All the Red Sox needed to do this past weekend was win one game.
A frustrating inability to capitalize on Yankees losses while they played in Toronto was in the past. For the time being, injuries to the starting rotation seemed surmountable, at least for one game.
One game, and they'd at least tread water in the division as well as in the Wild Card standings. One game, one win -- which would have been just their third in the month of September -- and the complexion of things would remain overcast, but steer clear of dour.
They couldn't do it.
Of the three games the Red Sox to the Rays this past weekend, the most surprising was the 9-1 rout behind Jon Lester. But the most frustrating, by far, was the walkoff win for Tampa Bay late on Saturday night.
Nobody was expecting much from Kyle Weiland, and he delivered a lukewarm four-inning, three-run start before being yanked in favor of Alfredo Aceves.

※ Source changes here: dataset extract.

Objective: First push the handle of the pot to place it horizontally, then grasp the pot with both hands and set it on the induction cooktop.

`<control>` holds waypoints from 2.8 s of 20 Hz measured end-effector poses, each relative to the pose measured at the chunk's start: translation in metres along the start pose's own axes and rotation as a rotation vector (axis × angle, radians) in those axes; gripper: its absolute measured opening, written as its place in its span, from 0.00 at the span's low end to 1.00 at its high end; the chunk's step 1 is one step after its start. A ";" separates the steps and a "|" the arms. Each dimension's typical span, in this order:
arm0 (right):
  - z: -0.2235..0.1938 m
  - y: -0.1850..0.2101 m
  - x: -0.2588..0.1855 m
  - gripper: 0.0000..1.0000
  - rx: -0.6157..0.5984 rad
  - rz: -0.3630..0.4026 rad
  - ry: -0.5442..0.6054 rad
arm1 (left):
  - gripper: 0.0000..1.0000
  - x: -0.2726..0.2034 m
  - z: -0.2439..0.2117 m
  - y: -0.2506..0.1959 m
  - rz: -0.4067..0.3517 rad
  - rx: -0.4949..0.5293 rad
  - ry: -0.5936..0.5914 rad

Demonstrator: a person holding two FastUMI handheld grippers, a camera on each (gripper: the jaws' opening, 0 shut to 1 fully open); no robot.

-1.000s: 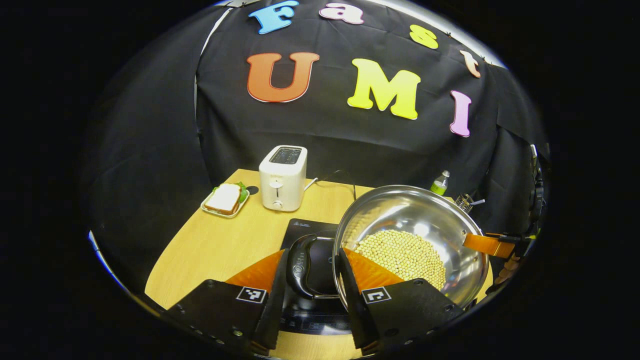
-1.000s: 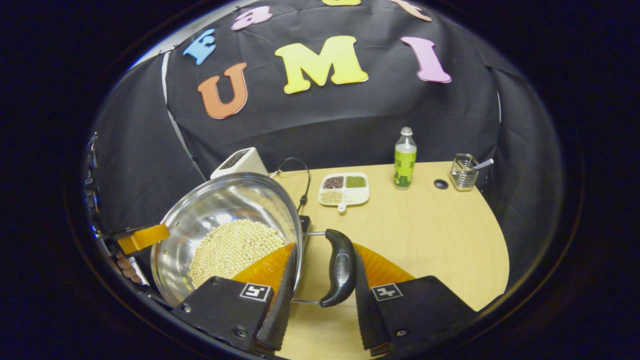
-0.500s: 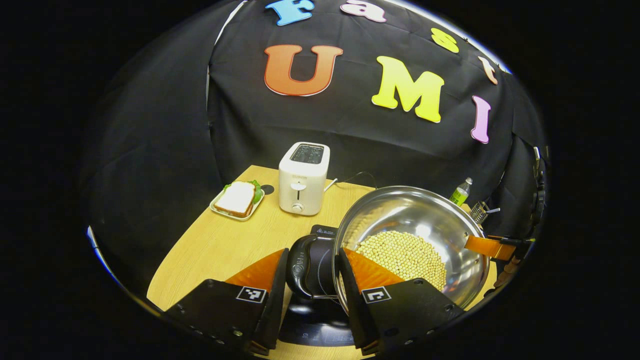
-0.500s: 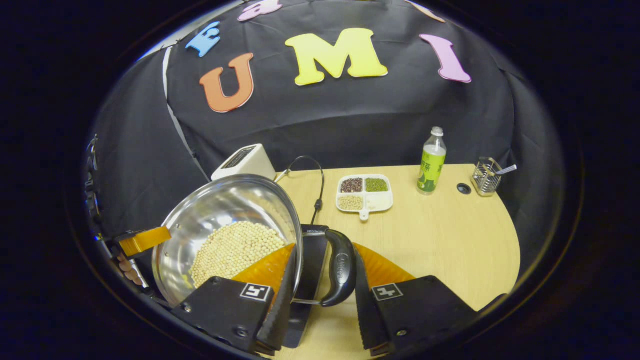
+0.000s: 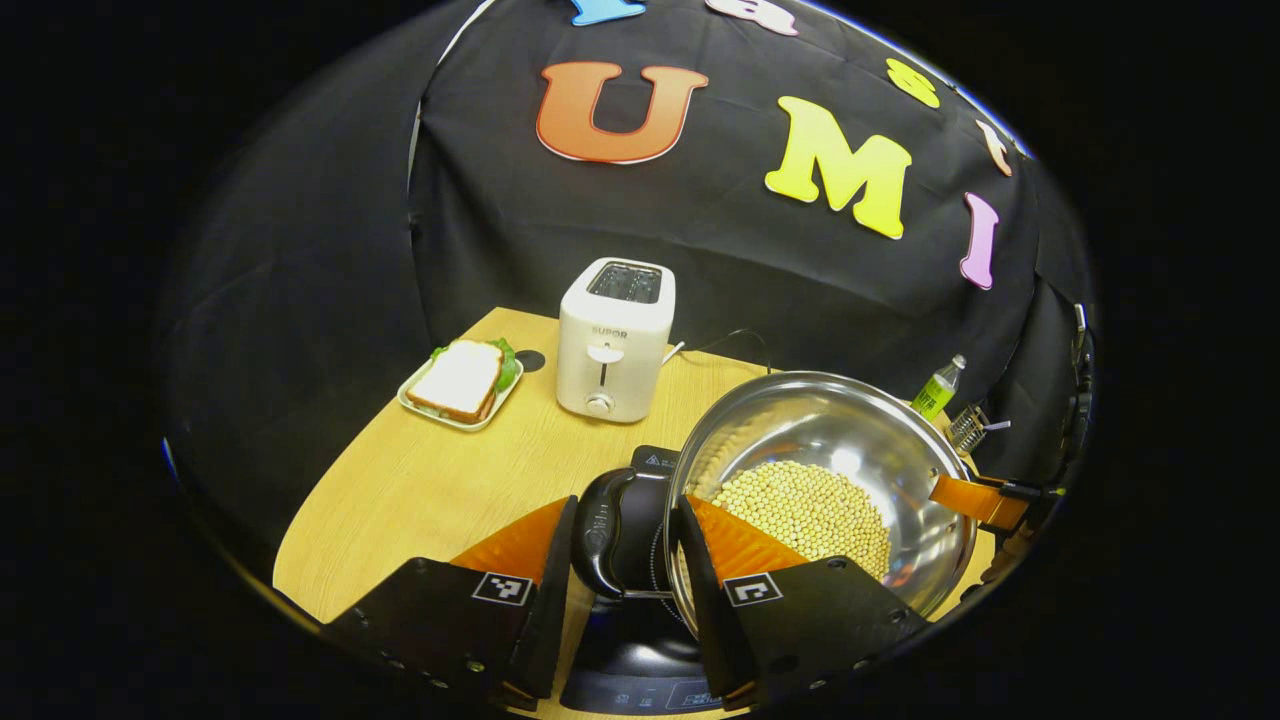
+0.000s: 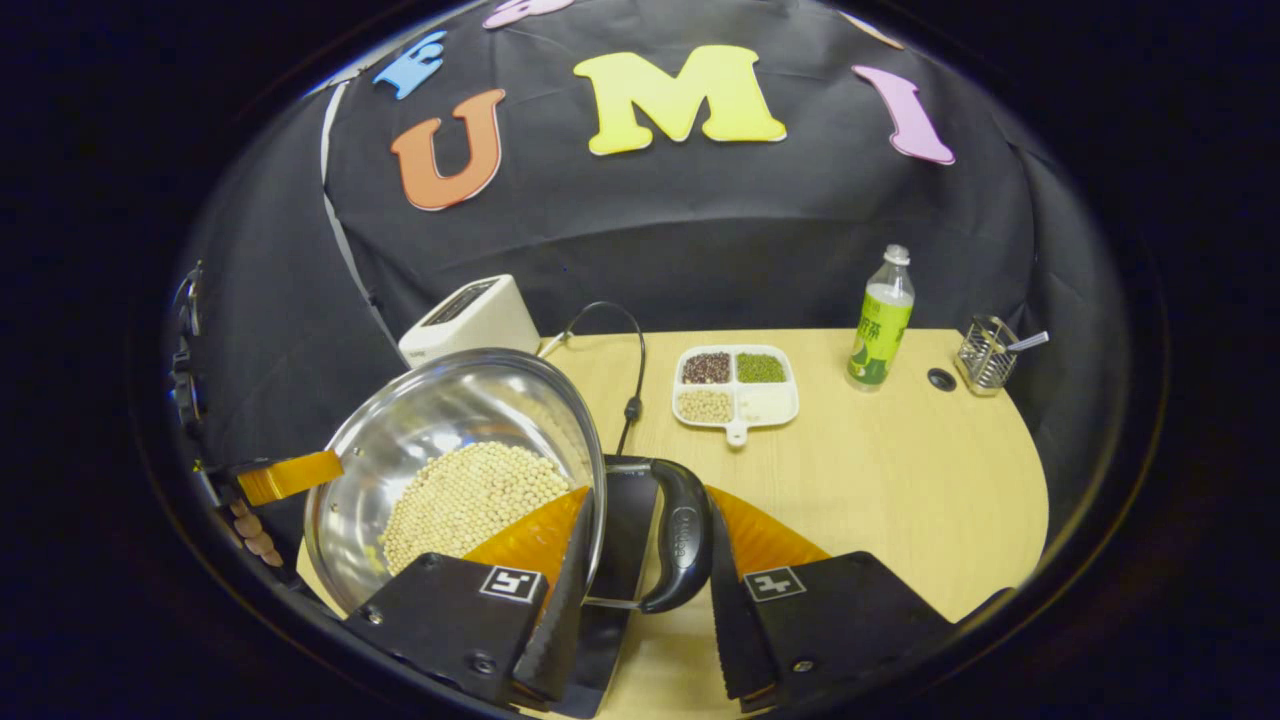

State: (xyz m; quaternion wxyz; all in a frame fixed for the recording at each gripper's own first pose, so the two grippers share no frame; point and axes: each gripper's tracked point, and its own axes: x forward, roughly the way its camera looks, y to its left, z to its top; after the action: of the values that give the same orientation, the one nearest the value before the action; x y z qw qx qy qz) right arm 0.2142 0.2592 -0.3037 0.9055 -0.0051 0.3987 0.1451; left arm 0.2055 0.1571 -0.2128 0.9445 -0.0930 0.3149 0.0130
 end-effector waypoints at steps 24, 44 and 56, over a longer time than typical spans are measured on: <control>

The Red Sox, meanwhile, had squeezed a run across in the top of the second on a fielder's choice groundout courtesy of Jed Lowrie, and in the top of the fifth, Adrian Gonzalez hit a resounding two-run homer to tie up the score at three all. Gonzalez hollered as he high-fived his teammates in the dugout -- some fire, some spark, at least, seemed to be returning to the team with that hit.
And that's when Aceves gave up two more runs, only the fourth time in 42 relief appearances this season that he's given up more than one.
But the Sox weren't done raising our hopes -- in the top of the ninth, with one out, Jarrod Saltalamacchia hit a solo home run that just barely cleared the wall. Jacoby Ellsbury's homer, which followed, was much more decisive, a towering blast to center at 413 feet. Tie game, for the second time.
Then--worse--the Red Sox had a chance to put things away right there and then, when a slumping Dustin Pedroia doubled, and Gonzalez walked. There was still just one out when David Ortiz came to the plate -- and grounded into a double play.
From there, the game would continue for another two innings. Jonathan Papelbon did his part, pitching two perfect innings, but so did Tampa Bay's Cesar Ramos and Brandon Gomes. With each passing out, the win that had seemed imminent in the top of the ninth slipped further from Boston's grasp.
Suddenly, in fact, it seems we're witnessing the return of the team that went 0-6 and 2-10, the team that now seems like the evil alter ego of the 2011 Red Sox we've been able to enjoy most of the summer.
The worrisome return of the Slumping Sox just in time for the stretch run was embodied on Saturday by Daniel Bard. On Opening Day, he kicked off the bullpen malaise that marked the early season with a career-bad appearance, in which he surrendered four runs and allowed the Texas Rangers (another September nemesis) to blow open the game.
Now, in September, Bard has been at the helm of two walkoff wins for Boston's opponents, first, for the Blue Jays at the Rogers Centre last Wednesday night -- and again on Saturday, when he surrendered an RBI single in the bottom of the 11th to Evan Longoria.
Of course, it's not all on Bard, or even the bullpen. The injury bug has also begun a slithering return, claiming our best pitcher with an ankle injury to Josh Beckett and one of the staples of the Sox lineup with bursitis and a hernia suffered by Kevin Youkilis. Had the two of them been there on Saturday...well, who knows.
Victims of circumstance or not, however, though we're less than halfway through the month and it doesn't seem quite time to hit the panic button just yet, things have begun to take on a whiff of heightened urgency around the Red Sox. There's a quiet note of strain in the otherwise cheerful intonations of NESN broadcasters. And I'd be lying if I said I wasn't nervous -- if only because, within this very season, we've seen this same movie before.